Het leek me machtig mooi om op een boerderij te wonen.
Nu hebben we er een.
Een verbouwde boerderij.
Er zit meer werk aan een boerderij vast dan menigeen denkt.
De kleine dieren vergen minder inspanning.
We hebben kippen.
In deze tijd leggen ze niet veel, maar dat wordt straks wel
beter.
De hond bewaakt ons erf.
Althans, dat zou hij kunnen doen.
De katten zorgen dat we muis- en ratvrij blijven.
M. heeft een voederplaats ingericht voor de vogeltjes.
Ik wil de taferelen die daar soms plaatsvinden niet
beschrijven.
De grond moet natuurlijk bewerkt worden.
M. is altijd al gek geweest op varkens.
Ik ben meer van de koeien.
Als de koeien op stal stonden, kon ik daar heerlijk bij
zitten.
De geluiden, de luchten.
M. benadert het boerenwerk professioneel.

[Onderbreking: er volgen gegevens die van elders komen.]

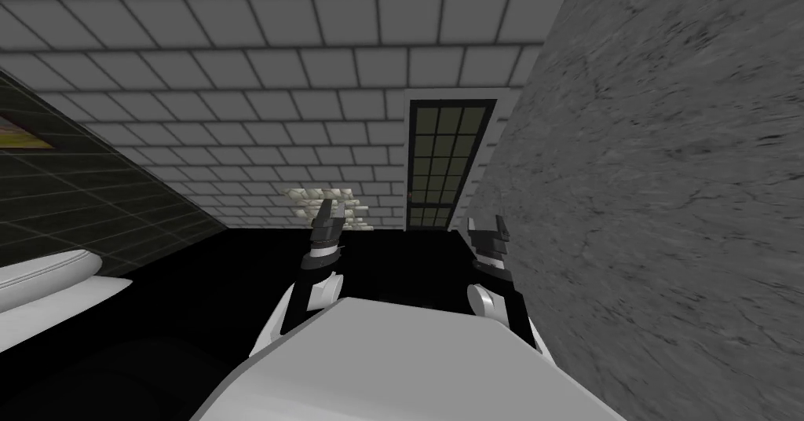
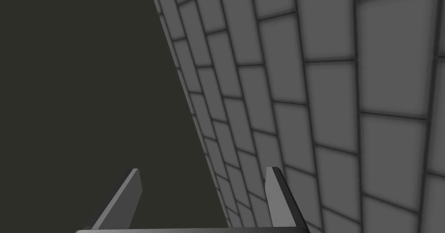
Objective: Pull the door open
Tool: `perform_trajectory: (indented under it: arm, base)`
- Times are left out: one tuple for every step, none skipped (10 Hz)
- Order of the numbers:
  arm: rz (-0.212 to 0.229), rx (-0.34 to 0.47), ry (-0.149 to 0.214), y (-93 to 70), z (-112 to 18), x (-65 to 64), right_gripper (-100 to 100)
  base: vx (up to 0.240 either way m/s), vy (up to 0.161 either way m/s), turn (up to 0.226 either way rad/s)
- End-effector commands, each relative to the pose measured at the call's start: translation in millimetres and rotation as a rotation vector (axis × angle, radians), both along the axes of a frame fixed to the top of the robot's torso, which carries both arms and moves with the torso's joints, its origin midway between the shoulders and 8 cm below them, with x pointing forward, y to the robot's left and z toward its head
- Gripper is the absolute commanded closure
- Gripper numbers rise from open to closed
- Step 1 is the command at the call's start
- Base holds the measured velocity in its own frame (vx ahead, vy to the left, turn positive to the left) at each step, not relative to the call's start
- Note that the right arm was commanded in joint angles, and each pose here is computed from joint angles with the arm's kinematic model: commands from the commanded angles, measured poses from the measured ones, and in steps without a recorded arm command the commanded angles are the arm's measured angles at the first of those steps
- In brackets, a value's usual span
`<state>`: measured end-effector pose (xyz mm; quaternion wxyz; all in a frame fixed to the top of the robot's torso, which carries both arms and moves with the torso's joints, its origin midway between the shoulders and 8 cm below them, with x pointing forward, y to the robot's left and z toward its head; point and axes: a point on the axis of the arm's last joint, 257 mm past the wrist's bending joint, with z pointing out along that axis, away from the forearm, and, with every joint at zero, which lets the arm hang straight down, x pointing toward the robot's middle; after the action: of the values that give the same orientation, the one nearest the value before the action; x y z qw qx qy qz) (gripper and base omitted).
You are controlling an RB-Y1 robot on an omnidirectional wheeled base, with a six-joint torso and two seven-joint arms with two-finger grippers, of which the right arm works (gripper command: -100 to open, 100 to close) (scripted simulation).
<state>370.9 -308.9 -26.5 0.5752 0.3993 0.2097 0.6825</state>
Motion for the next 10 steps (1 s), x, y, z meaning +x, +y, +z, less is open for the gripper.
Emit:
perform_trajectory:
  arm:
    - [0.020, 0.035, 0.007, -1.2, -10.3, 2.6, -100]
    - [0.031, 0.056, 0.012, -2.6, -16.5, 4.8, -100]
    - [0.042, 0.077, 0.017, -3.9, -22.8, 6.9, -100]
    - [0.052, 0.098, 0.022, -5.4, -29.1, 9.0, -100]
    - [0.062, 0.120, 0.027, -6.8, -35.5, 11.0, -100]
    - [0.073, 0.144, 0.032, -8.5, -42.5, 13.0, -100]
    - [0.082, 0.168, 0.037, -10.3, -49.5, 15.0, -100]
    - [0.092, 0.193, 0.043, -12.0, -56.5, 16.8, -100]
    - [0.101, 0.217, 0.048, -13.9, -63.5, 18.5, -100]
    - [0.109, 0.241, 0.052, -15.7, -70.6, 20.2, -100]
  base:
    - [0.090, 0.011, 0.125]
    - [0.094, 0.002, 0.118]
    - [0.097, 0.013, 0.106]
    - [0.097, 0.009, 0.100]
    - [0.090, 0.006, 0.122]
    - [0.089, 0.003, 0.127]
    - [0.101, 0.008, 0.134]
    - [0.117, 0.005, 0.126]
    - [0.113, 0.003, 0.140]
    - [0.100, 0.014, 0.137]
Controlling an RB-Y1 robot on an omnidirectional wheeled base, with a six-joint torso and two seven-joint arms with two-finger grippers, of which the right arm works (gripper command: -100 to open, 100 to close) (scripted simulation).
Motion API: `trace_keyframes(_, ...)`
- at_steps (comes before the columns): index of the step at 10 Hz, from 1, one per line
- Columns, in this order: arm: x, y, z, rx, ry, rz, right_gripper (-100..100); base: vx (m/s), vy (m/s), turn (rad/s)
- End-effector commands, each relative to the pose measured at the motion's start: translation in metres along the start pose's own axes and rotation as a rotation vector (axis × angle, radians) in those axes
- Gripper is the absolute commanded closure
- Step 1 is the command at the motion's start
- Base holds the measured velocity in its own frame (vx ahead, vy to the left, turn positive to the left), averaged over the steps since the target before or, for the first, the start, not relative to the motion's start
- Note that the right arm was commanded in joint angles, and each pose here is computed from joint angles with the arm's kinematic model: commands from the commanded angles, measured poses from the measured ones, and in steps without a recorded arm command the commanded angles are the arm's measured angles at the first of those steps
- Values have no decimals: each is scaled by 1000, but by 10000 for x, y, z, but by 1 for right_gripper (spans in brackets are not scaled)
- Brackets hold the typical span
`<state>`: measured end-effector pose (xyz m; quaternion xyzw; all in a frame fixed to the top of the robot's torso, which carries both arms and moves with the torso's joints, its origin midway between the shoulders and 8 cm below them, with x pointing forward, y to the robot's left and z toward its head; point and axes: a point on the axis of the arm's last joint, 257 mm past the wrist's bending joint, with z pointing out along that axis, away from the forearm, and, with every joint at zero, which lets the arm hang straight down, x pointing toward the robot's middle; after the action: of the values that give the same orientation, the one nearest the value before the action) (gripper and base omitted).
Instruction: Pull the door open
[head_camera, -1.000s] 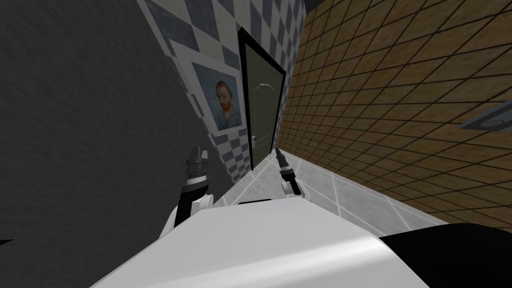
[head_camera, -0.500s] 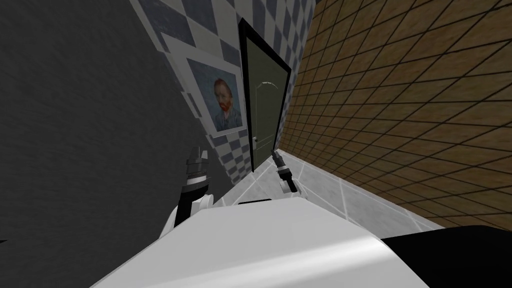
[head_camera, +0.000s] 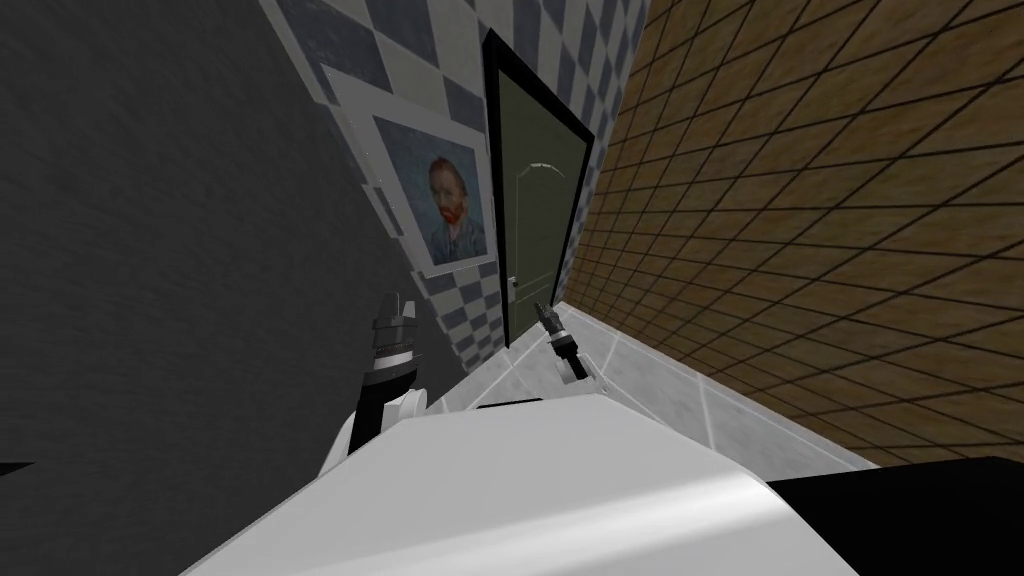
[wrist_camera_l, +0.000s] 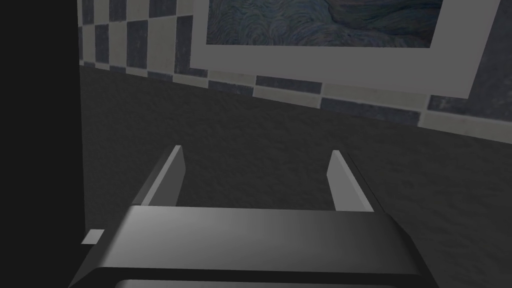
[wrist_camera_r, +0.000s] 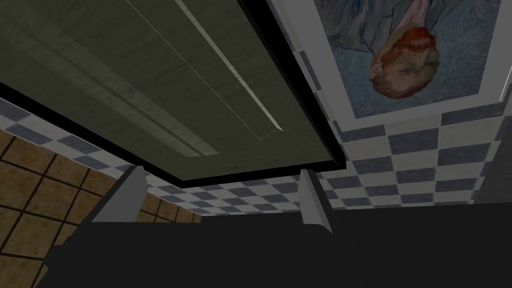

Ze rooit bomen waar nodig, ruimt stenen op en creëert zo
ruimte voor bouwland.
Of weiland.
Ze raapt eieren, bakt brood, oogst de mais en het graan.
Ze maakt zelf veevoer.
Ze verkoopt aan iedereen die maar wat wil hebben.
Voor transport wordt gezorgd.
Ze onderhoudt goede relaties met andere boeren.
Dit doet ze geheel zelfstandig.
Ik mag alleen meekijken wat ze doet of gedaan heeft.
M. speelt Hay Day.
Ik moet er ook aan geloven.
Ben niet zo goed in spellen.
Je moet je altijd aan de regels houden.
Dat vind ik lastig.
Regels zijn bedoeld om een spel in banen te leiden.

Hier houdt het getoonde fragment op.